Scope of the Proposal
The Proposal would apply to the sale of all nonfinancial assets and in substance non-financial assets unless other guidance in U.S. GAAP would apply. Thus, the Proposal would not apply to the sale of businesses, equity method investments, or other revenue transactions. Given the FASB’s related Clarifying the Definition of a Business Proposal, NAREIT believes that fewer real estate transactions will meet the proposed definition of a business combination, and therefore would be within the scope of the Proposal.

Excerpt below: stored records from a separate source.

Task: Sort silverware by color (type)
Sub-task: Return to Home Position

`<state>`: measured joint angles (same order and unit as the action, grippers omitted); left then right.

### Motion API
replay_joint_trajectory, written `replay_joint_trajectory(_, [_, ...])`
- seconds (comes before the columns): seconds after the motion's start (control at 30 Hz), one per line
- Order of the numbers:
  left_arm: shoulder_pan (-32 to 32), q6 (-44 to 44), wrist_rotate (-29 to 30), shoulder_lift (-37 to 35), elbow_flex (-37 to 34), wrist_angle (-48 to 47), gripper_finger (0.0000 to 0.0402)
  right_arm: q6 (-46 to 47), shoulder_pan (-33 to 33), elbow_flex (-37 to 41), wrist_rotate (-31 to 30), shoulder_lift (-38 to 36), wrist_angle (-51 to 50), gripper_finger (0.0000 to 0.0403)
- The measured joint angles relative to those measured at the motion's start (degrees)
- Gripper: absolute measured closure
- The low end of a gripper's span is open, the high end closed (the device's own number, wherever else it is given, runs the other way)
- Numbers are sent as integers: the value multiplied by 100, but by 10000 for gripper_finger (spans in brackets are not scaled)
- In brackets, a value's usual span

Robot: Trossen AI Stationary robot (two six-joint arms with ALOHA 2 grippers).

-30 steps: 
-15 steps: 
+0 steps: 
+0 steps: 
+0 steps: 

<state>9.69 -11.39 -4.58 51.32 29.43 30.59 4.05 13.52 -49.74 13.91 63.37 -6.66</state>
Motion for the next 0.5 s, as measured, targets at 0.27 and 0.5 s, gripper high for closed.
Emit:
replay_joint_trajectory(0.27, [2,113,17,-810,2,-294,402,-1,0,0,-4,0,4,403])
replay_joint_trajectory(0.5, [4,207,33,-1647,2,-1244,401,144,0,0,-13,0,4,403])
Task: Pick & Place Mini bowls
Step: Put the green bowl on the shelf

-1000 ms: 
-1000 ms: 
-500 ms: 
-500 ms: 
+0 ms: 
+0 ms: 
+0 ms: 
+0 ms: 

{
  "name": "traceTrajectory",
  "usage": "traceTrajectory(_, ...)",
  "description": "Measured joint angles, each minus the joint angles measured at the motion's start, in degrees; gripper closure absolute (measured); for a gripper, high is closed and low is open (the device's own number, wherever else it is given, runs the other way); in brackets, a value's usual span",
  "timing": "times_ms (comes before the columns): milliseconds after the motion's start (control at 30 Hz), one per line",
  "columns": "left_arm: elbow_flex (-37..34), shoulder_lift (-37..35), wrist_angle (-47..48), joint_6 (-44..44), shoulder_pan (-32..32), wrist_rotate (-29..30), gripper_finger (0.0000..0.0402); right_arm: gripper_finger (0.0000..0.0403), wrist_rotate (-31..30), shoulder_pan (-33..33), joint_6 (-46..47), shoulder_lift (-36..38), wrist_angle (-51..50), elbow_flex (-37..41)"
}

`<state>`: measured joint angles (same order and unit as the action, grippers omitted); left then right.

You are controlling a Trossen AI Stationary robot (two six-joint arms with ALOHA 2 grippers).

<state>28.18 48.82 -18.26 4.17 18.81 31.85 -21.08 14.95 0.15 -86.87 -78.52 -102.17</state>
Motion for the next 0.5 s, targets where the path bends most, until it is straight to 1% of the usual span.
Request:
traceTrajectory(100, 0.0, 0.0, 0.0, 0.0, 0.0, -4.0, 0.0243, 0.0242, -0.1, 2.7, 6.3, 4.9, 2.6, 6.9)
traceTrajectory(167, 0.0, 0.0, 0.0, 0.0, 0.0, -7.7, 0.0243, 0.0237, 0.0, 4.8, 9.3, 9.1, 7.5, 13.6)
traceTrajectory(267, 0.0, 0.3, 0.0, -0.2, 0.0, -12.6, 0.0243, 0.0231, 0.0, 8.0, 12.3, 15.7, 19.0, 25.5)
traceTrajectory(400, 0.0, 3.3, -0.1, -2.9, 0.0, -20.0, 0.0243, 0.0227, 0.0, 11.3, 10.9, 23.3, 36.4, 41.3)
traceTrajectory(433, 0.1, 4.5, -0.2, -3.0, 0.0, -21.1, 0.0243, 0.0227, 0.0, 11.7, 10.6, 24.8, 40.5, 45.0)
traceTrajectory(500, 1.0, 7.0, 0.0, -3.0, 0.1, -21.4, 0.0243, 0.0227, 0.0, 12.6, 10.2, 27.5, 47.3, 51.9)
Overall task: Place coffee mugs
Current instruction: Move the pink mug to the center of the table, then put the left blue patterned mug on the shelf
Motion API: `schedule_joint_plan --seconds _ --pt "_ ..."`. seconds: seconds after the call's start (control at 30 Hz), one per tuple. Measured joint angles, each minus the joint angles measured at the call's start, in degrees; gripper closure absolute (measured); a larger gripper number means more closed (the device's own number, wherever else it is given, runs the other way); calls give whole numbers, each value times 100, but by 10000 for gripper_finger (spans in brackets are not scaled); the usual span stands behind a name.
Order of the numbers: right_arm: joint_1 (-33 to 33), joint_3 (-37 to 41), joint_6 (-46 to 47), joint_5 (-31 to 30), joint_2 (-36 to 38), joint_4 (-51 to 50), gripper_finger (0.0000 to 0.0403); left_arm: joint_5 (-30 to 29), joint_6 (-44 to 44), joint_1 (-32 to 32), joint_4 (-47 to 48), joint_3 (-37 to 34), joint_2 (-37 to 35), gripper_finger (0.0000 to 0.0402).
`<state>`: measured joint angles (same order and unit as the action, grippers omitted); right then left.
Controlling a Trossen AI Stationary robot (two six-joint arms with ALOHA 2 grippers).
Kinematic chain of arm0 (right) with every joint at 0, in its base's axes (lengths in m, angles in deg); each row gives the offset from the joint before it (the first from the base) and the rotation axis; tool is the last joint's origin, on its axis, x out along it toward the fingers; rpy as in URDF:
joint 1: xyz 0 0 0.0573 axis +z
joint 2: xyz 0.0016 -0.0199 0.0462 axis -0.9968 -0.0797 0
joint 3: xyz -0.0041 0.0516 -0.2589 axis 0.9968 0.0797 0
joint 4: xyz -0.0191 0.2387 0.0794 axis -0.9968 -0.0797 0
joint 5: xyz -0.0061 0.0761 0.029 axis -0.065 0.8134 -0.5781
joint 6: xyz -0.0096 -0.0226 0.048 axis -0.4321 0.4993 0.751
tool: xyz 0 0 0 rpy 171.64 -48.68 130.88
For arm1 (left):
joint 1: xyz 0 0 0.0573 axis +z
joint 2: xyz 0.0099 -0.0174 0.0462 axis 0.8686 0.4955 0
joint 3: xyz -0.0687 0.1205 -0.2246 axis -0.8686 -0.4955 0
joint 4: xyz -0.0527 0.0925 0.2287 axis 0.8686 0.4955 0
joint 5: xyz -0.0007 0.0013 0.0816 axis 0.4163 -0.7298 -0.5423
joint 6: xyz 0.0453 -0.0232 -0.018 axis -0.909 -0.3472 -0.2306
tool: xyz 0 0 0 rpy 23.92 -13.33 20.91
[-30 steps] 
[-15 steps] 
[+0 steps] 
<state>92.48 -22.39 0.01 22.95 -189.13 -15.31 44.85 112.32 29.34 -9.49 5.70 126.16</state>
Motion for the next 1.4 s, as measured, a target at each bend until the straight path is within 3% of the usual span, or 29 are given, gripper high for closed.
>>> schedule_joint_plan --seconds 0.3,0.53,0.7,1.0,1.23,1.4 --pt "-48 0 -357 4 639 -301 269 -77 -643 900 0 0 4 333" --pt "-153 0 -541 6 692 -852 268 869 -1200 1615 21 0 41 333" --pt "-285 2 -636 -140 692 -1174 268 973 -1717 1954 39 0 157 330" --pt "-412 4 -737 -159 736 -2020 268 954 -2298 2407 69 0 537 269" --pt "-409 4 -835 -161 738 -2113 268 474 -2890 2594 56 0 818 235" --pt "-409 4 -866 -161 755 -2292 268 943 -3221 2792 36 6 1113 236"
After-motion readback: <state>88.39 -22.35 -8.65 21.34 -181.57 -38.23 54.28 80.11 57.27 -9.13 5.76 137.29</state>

Proposed Definition of In-Substance Nonfinancial Asset
The Proposal would define an in-substance nonfinancial asset as an asset of a reporting entity that is included in either of the following:
- A contract in which substantially all the fair value of the assets (recognized and unrecognized) promised to a counterparty is concentrated in nonfinancial assets; or,
- A consolidated subsidiary in which substantially all the fair value of the assets (recognized and unrecognized) in the subsidiary is concentrated in nonfinancial assets.
Proposed Partial Sales Guidance
After executing a partial sale transaction, the Proposal would require an entity to measure its retained interest at fair value. This would result in full gain or loss recognition upon the sale of a nonfinancial asset (or in-substance non-financial asset). Under current U.S. GAAP, the retained interest is measured at its carry-over basis (i.e.,marking the retained interest to fair value and recognizing a gain or loss is prohibited). This represents a fundamental change from existing U.S. GAAP.
Proposed Effective Date
NAREIT understands that the Board is seeking to evaluate the comments received on the Clarifying the Definition of a Business Proposal concurrently with the Proposal, with the aim of aligning the effective dates with the Revenue Standard.
The Proposal would be effective for public companies in fiscal years beginning after Dec. 15, 2017, including interim periods within those years. The FASB would permit early adoption for fiscal years beginning after Dec. 15, 2016.
The Proposal would be effective for non-public companies in fiscal years beginning after Dec. 15, 2018, and interim periods within fiscal years beginning after Dec. 15, 2019. The FASB would permit early adoption for fiscal years beginning after Dec. 15, 2016.